Bucharest: NATO Secretary General Jaap de Hoop Scheffer said today he wanted direct talks between his military alliance in Afghanistan and the new government in Pakistan.
With rows over troop numbers and deployments, and worries over the state of the porous Afghan-Pakistan border, Scheffer also dropped a broad hint he would soon head to Islamabad himself.
Speaking ahead of the formal opening of a NATO summit in the Romanian capital Bucharest, Scheffer pleaded for more contact between the 47,000 strong NATO-led International Security Assistance Force (ISAF) and the newly-elected government of Pakistan Prime Minister Yousaf Raza Gilani.
"Military-to-military contacts are good. We must complement a military dialogue with a political one. NATO/ISAF need a political dialogue with Pakistan because instability there breeds instability in Afghanistan," he told foreign policy experts ahead of the summit opening dinner.
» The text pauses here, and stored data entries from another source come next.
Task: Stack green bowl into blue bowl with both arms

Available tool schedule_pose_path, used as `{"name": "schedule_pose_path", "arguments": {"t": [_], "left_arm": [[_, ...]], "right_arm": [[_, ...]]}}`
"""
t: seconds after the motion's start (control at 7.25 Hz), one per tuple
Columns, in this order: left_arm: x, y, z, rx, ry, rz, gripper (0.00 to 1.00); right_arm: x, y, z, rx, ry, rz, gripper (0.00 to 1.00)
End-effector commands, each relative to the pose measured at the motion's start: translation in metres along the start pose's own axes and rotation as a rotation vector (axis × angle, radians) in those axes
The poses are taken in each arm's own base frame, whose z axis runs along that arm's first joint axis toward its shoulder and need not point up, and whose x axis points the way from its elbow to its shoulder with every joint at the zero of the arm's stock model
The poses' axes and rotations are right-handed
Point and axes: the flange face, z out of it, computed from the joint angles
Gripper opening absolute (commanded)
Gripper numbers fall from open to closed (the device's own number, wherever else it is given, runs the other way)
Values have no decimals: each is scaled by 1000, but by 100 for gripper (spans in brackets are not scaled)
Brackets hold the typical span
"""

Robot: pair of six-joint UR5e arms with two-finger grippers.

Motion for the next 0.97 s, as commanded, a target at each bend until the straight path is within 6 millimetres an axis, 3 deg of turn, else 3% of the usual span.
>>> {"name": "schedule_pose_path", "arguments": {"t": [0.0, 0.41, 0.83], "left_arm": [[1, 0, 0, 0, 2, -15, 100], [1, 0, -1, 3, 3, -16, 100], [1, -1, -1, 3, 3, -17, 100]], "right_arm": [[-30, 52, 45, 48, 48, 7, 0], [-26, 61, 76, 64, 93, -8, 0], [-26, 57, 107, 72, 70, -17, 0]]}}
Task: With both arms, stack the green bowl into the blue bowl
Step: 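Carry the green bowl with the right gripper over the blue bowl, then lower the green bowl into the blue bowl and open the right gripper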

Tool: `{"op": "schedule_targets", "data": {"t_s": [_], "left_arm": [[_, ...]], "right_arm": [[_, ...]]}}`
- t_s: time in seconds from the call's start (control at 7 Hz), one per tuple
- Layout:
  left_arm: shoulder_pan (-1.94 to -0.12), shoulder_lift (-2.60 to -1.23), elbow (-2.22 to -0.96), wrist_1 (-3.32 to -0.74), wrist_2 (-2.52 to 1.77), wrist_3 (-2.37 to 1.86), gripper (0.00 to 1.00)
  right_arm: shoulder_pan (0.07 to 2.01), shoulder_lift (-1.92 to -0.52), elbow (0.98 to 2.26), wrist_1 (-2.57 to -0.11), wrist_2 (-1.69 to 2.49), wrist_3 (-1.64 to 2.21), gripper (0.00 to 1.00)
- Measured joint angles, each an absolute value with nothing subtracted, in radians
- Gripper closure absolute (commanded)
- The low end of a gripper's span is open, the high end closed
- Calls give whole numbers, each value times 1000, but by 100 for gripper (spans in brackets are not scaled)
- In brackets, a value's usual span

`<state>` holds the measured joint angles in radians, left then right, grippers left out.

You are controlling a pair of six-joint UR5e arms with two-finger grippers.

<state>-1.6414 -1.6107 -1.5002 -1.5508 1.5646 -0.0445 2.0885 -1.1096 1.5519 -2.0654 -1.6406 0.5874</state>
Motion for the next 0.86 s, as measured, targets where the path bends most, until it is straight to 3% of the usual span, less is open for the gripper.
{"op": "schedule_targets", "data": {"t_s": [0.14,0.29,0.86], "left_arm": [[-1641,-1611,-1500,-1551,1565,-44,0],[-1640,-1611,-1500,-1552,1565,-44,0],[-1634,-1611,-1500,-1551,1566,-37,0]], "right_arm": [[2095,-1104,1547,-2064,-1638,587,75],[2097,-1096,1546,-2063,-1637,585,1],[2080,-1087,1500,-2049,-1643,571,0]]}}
Scheffer, who is holding the ring during this three-day conference in a row over the NATO allies varying troop deployments across Afghanistan, added: "I look forward to going to Pakistan when the government in settled in.
"We have a common fight against terrorism, my starting point is, Pakistan is part of the solution, not part of the problem."
NATO's Afghanistan commitment has seen attention increasingly turn to neighbouring north-western Pakistan, from where the Taliban is directing its Afghan insurgency across the porous border.